I think the bias stems from two places: the first place, for me, is that I learned long, long ago how to encode in HTML. There are reasons why we use other programming languages other than HTML (and we have HTML5) to create websites: original HTML is rudimentary and a little simplistic (at least when I learned it in 1996). People kept telling me that TEI was a little (and some would tell me a lot) like HTML. My memories of HTML was that it was a simple and rudimentary mark-up language that made text look like something online. The other bias I think comes from the idea that these tools and languages were developed in the computer sciences. "Science" implies impartiality, strick guidelines and rules, and just less flexibility and subjectivity. 

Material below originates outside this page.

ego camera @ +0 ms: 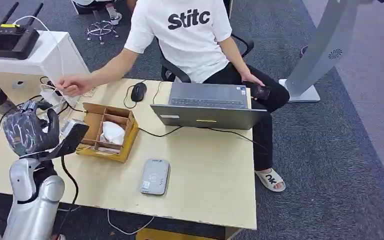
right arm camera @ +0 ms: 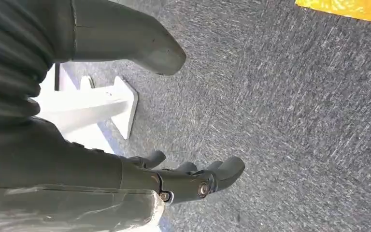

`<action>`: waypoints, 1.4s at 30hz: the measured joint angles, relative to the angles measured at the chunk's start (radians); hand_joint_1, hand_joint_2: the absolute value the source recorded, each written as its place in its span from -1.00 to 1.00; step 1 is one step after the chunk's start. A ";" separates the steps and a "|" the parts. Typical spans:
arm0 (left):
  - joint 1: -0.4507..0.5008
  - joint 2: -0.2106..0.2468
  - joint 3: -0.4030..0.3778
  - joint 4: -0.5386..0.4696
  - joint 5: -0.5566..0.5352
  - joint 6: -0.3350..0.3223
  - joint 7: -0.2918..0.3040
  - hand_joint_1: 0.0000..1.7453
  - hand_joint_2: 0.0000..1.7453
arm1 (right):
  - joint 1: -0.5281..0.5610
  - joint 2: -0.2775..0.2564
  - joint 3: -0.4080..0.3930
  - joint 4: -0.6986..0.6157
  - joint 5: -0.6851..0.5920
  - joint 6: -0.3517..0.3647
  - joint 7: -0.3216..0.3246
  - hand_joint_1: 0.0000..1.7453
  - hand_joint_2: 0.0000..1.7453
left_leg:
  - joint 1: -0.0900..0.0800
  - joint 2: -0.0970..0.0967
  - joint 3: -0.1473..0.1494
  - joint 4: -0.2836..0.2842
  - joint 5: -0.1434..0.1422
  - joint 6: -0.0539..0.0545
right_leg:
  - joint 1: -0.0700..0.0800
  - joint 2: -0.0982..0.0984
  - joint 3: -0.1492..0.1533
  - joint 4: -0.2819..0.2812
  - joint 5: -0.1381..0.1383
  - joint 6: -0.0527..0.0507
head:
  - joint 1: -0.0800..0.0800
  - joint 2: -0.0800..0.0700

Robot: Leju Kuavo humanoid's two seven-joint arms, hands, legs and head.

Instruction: Pass the card to the sensor for recognition and then transmit it.

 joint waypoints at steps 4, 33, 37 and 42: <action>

Of course, I should have known better. I do know better, as I teach my students to be critical consumers of "science" when it comes to being blinded by numbers, statistics, and other easily manipulated datasets (I'll make a pitch for programming, but I also think that critical literacy for the 21st century should involve a good stats course). But TEI, like any language, is just as subjective and just as malleable as the person using it wants it to be. When marking up a document, you have to decide what pieces to tag, to emphasize, to make "visible" to the computer and thus to any future user or reader. Repeatedly we were told that what we decided to mark up and how would be dictated by what we wanted to focus on, highlight, and imprint on the texts. And as with any traditional research project, there is a finite amount of analysis that we can do as one person within the project. For example, if I wanted to create a critical digital edition of a Dany Laferriere book, I could in fact embed through TEI all of the literary and other artistic allusions he makes in the text. With the translations of Anne Hebert's poetry, I can point it back to the original French, as well as different versions of the same poem by different translators.

The text that the person on the other side of the computer screen eventually will read and interact with will be entirely mediated by the decisions I make as an encoder. I can fundamentally modify and manipulate how you, the reader, experiences the text. My decisions, as a scholar, will dictate your reading of the text, even if I make it appear as interactive as possible. To those of your reading this who have been doing DH for a long time, feel free to pat me on the head, or lecture me on how this is what you've been saying all along. 

Have a little sympathy; I've finally seen the light. And it's overwhelming. I came here repeating that I didn't even know what I didn't know. Now I know what I don't know, and it's really a lot to take in.